■ Problem details: In the records below, find every line with the word "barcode" and copy it.

■ Data supplied:
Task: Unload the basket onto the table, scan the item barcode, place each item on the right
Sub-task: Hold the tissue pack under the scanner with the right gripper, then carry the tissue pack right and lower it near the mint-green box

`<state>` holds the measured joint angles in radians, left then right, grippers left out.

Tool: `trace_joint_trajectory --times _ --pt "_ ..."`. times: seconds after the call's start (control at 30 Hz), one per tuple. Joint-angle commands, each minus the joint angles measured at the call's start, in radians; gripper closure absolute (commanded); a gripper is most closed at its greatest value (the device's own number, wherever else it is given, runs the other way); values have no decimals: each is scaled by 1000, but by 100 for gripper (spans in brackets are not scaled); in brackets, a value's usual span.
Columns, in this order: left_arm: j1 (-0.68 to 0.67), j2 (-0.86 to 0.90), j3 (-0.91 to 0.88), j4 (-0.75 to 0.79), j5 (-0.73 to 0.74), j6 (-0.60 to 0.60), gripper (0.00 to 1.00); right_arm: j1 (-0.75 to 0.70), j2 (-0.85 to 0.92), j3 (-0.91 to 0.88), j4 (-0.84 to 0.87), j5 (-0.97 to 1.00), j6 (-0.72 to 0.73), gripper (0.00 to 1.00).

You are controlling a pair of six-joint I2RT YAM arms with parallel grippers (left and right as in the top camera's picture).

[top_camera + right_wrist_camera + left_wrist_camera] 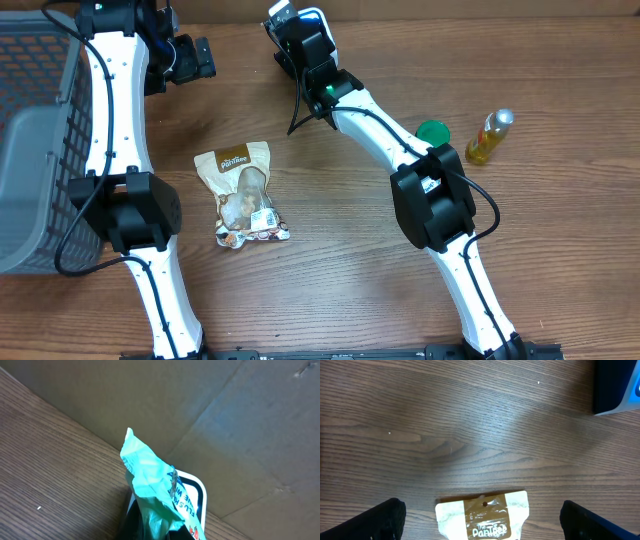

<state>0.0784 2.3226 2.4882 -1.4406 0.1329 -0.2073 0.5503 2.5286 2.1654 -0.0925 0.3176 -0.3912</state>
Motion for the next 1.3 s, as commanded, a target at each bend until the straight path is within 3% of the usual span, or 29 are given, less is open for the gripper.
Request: trace_joint_trajectory --times 0.0,0.23,0.4,0.6,0.7,0.87,1.13,1.23,1.27 --pt "-6 -2 19 2 -11 -3 1 -2 4 7 -13 -16 26 96" --pt "-6 -2 19 2 -11 -3 1 -18 -30 7 -31 -16 116 96" --pt "-6 -2 19 2 -10 -3 0 -30 -183 7 -143 -92 134 96" --pt "-6 -2 19 2 -10 -3 1 -70 -360 7 -673 -217 316 96" --pt "-6 -2 19 2 -11 -3 0 -115 -372 7 -1041 -403 317 96" --pt "-6 -2 19 2 -11 -3 1 -172 -368 -49 -1411 -505 315 92" --pt "-6 -2 19 2 -11 -3 0 -195 -368 -262 -1464 -470 313 93" --pt "-6 -2 19 2 -10 -3 0 -195 -368 -348 -1409 -375 314 89" --pt "-6 -2 19 2 -11 -3 0 -195 -368 -373 -1391 -352 314 80"
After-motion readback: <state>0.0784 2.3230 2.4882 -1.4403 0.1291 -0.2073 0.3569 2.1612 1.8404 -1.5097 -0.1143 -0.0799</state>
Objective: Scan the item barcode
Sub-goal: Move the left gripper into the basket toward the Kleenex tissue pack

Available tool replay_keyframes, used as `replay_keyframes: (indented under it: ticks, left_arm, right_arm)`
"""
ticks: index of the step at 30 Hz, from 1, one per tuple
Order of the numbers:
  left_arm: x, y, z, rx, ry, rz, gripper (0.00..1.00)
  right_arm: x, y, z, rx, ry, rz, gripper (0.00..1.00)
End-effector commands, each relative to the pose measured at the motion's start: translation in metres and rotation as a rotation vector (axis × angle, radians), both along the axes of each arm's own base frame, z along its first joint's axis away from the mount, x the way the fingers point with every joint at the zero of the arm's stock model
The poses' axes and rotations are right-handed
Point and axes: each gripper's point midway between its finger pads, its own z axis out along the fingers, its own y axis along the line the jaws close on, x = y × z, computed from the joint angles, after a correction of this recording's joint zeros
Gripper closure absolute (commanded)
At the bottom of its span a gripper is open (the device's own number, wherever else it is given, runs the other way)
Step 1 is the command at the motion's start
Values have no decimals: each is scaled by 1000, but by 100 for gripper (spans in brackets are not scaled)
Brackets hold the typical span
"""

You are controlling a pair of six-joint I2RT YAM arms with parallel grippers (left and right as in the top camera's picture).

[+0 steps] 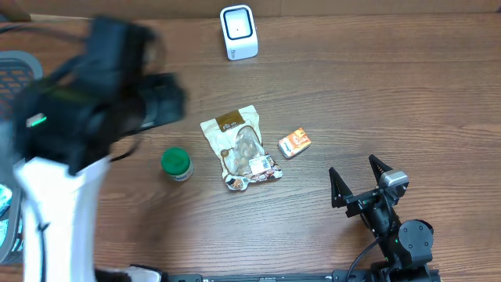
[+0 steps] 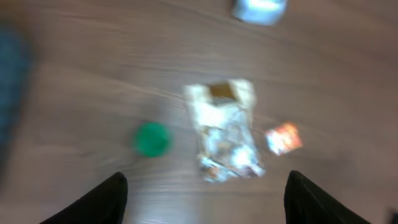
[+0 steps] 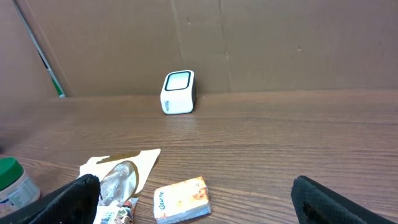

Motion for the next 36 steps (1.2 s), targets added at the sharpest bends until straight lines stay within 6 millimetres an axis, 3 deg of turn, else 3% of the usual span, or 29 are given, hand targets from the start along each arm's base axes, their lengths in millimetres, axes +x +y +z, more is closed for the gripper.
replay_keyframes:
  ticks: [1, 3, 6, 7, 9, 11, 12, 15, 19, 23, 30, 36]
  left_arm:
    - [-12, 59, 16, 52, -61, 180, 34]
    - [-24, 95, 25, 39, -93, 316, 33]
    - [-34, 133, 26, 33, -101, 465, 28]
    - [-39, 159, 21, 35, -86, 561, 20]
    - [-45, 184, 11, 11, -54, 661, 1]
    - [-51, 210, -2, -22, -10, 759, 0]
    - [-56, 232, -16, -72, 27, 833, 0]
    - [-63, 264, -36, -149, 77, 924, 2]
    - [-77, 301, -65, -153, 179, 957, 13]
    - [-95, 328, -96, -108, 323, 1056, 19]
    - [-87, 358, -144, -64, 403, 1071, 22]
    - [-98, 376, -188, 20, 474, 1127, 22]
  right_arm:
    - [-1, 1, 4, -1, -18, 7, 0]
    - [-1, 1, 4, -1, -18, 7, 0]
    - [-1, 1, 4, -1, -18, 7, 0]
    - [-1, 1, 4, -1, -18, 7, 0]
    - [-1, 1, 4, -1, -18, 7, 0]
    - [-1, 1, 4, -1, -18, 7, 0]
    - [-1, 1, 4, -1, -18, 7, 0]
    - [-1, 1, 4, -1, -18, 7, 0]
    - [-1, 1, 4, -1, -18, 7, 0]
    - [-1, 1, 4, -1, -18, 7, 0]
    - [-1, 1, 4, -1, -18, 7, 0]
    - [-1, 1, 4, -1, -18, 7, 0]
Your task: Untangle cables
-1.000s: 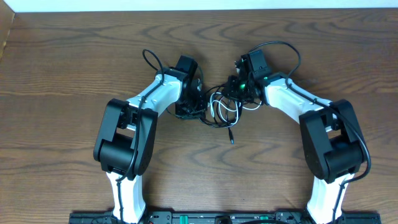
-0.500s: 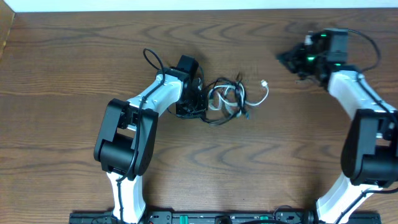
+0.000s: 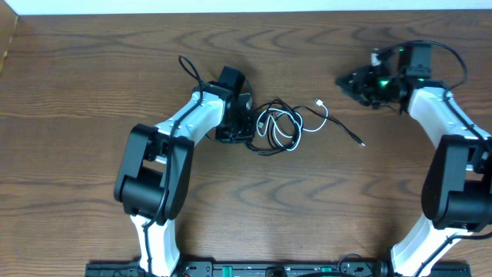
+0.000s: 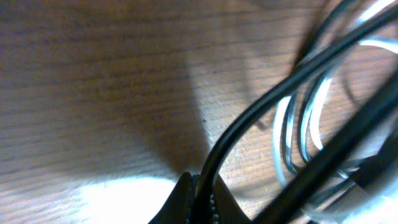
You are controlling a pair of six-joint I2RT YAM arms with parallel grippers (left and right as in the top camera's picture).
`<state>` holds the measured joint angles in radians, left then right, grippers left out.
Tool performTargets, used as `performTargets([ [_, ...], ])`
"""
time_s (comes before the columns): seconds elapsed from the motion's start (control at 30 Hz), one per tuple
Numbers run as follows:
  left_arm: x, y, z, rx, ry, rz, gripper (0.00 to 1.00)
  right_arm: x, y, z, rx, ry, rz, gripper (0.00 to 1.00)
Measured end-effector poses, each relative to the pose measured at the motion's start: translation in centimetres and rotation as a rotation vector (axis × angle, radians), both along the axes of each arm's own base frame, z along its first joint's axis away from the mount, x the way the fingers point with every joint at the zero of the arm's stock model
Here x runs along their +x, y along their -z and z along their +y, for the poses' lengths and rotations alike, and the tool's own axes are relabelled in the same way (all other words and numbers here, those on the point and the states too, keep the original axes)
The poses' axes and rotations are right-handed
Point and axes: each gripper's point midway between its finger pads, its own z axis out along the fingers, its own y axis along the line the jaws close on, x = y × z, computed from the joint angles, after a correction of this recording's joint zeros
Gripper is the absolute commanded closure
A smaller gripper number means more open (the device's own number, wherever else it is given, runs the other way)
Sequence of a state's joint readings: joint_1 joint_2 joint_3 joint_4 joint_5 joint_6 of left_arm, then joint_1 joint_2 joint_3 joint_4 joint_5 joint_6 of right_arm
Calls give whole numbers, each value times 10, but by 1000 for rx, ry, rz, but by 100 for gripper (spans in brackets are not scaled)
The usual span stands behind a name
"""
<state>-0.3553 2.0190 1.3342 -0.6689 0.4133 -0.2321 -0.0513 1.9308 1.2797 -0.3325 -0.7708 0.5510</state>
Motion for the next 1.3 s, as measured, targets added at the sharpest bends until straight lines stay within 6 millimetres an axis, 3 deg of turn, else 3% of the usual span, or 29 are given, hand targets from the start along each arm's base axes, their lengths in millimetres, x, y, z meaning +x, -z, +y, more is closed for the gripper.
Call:
performTargets([
  [0.07, 6, -27, -2, -23, 44, -84, 93, -3, -6, 27, 3, -88, -52, 62],
  [0.13, 11, -70, -6, -70, 84, -202, 92, -4, -11, 45, 4, -131, -88, 60],
  [0.2, 10, -99, -10, -114, 107, -272, 92, -6, -15, 58, 9, -159, -108, 59],
  [0.3, 4, -115, -16, -163, 132, -285, 93, -12, -22, 80, 21, -206, -127, 56],
  [0.4, -7, -108, -17, -178, 144, -224, 93, -18, -22, 92, 24, -233, -119, 54],
  [0.57, -10, -105, -19, -188, 146, -205, 92, -28, -15, 109, 4, -245, -74, 57],
  [0.67, -9, -93, -18, -169, 141, -176, 92, -34, -8, 122, 7, -260, -48, 56],
  [0.8, -8, -52, -8, -84, 106, -90, 93, -38, -2, 140, 11, -289, -44, 57],
  [0.97, -14, -11, -2, -31, 95, 5, 93, -37, 4, 141, 10, -257, -10, 59],
  [1.13, -14, -4, 0, -19, 94, 13, 93, -36, 24, 142, 11, -235, 44, 61],
  [1.3, -11, -6, -3, -35, 95, 1, 93, -38, 23, 155, 20, -224, 55, 66],
])
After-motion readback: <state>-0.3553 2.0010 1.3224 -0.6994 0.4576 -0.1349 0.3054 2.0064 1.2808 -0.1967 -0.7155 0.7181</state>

■ Output below:
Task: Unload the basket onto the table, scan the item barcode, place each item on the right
Objective: Scan the item barcode

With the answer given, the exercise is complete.